**Task statement**
Leaving out the images, reproduce every line of the data that follows exactly.

**Data excerpt**

<<<<

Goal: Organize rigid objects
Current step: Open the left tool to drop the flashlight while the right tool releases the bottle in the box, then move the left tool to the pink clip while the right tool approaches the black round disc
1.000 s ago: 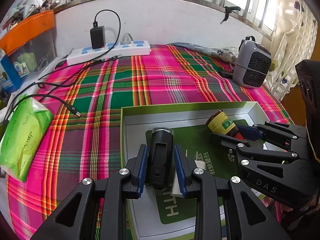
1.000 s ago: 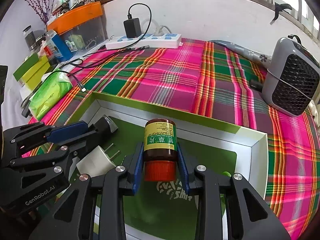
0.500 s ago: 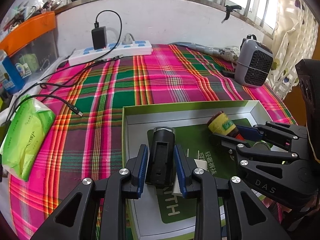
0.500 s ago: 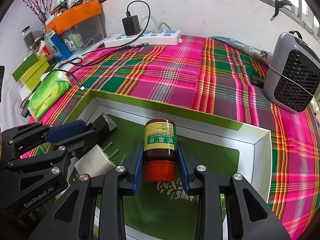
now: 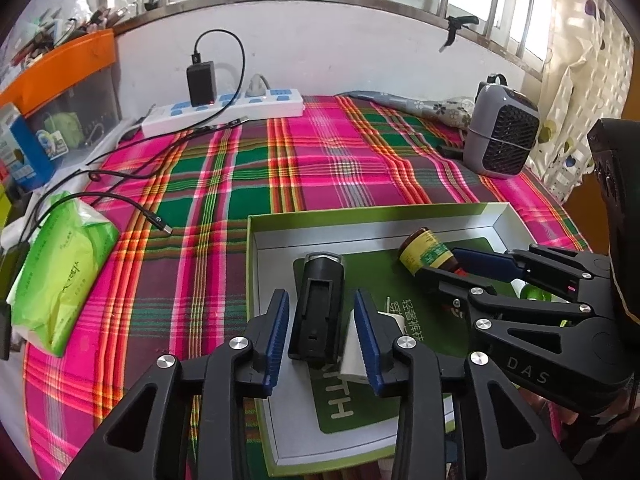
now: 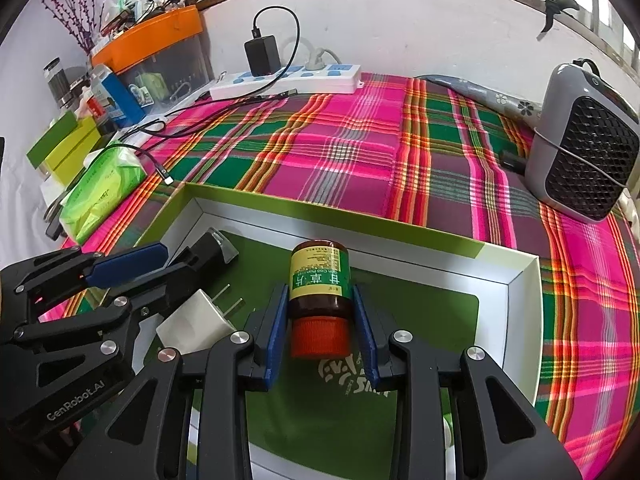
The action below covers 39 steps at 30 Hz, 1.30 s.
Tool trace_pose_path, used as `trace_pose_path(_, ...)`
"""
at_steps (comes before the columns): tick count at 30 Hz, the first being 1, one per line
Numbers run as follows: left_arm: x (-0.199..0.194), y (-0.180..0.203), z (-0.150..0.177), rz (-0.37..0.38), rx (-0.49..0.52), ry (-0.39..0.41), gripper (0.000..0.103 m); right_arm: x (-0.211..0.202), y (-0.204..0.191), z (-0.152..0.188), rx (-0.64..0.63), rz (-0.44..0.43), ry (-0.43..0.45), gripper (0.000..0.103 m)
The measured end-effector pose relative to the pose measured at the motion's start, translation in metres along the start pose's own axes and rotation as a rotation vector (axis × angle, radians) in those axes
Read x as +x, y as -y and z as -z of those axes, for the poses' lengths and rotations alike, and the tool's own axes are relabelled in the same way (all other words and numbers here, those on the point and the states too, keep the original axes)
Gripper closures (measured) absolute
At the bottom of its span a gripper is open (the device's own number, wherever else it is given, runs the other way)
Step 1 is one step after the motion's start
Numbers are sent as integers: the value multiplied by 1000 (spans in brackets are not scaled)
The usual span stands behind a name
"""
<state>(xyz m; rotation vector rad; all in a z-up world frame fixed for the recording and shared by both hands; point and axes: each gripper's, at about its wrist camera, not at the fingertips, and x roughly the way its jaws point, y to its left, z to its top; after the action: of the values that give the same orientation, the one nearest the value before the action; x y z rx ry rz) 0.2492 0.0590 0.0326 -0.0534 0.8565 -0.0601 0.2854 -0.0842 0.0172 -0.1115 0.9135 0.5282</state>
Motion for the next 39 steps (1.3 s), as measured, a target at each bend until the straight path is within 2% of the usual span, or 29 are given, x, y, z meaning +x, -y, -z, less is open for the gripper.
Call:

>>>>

**The answer**
Goal: Organize rigid objects
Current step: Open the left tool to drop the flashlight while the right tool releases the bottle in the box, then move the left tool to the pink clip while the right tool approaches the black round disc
1.000 s ago: 
1.000 s ago: 
0.500 s ago: 
0.500 s ago: 
now: 
now: 
The action below covers 39 steps at 30 Hz, 1.30 s.
Tool trace_pose_path, used as `trace_pose_path(_, ...)`
"""
at_steps (comes before the columns): tick count at 30 Hz, the first being 1, one per line
Numbers run as follows: left_arm: x (-0.199..0.194), y (-0.180..0.203), z (-0.150..0.177), rz (-0.37..0.38), rx (-0.49..0.52), ry (-0.39..0.41), gripper (0.000..0.103 m); right_arm: x (-0.211..0.202), y (-0.204..0.191), z (-0.152..0.188), rx (-0.64..0.63), rz (-0.44..0.43), ry (-0.43..0.45), gripper (0.000..0.103 m)
The measured end-effector pose relative to the pose measured at the motion's start, translation in metres along the start pose's own axes and rotation as a rotation vector (axis × angle, radians) in those axes
Read x as +x, y as -y and z as -z of those axes, for the poses' lengths and rotations alike, and the tool's own axes are relabelled in the same way (all other words and numbers here, those on the point and the states too, keep the original axes)
Gripper closures (measured) absolute
At the bottom of its span a gripper is open (the device's own number, wherever else it is given, runs the other way)
Step 1 is one step after the motion's start
Numbers are sent as integers: the value multiplied by 1000 (spans in brackets are not scaled)
The usual span stands behind a name
"""
<state>(xyz m; rotation vector rad; all in a z-up world frame fixed for the recording and shared by both hands; point and axes: each gripper's, at about its wrist camera, not at the fingertips, and x roughly the way its jaws point, y to its left, z to its top; after the action: of the values that give the same orientation, the one nearest the value before the action; x y z rx ry rz) 0.2492 0.0590 0.0326 -0.0534 0.8565 -0.0601 0.2854 -0.0842 0.0172 -0.1115 0.9135 0.5282</state>
Motion for the next 39 steps (1.3 s), as measured, a target at each bend until the straight path is within 2% of the usual span, or 29 are given, x, y, z meaning +x, -y, -z, less is open for the gripper.
Call:

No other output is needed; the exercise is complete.